## Work instruction
Your answer should hold only the lines from the one with "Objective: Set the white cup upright" through the end of the listing below, each retyped exactly.

◆ ◆ ◆ ◆

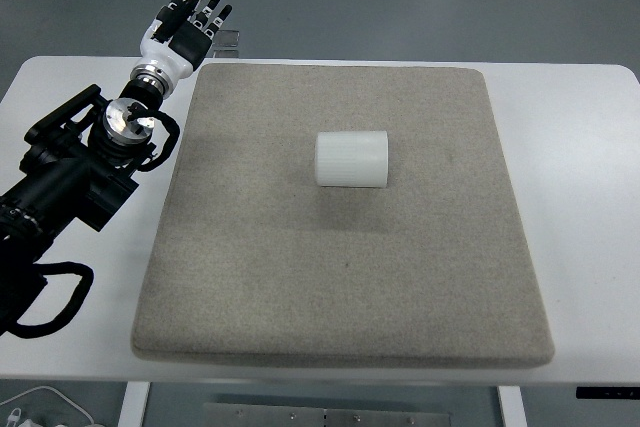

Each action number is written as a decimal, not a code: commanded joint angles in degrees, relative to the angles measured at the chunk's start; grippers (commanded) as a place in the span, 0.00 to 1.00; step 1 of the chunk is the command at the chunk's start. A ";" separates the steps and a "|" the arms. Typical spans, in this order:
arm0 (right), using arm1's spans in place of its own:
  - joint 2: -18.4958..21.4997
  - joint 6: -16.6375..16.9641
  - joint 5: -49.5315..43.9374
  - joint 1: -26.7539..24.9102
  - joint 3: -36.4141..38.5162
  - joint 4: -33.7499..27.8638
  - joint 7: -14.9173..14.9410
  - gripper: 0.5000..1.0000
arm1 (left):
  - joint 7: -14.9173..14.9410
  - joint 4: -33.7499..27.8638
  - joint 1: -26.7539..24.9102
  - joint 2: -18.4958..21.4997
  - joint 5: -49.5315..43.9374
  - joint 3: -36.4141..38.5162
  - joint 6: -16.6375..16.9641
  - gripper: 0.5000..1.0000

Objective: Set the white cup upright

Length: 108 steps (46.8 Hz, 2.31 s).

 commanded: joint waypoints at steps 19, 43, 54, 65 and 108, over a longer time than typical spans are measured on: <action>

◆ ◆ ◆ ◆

## Solved exercise
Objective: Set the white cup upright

Length: 108 steps (46.8 Hz, 2.31 s).

 commanded: joint waypoints at steps 19, 43, 54, 65 and 108, over a longer time than typical spans are measured on: <action>

There's no more to this exercise.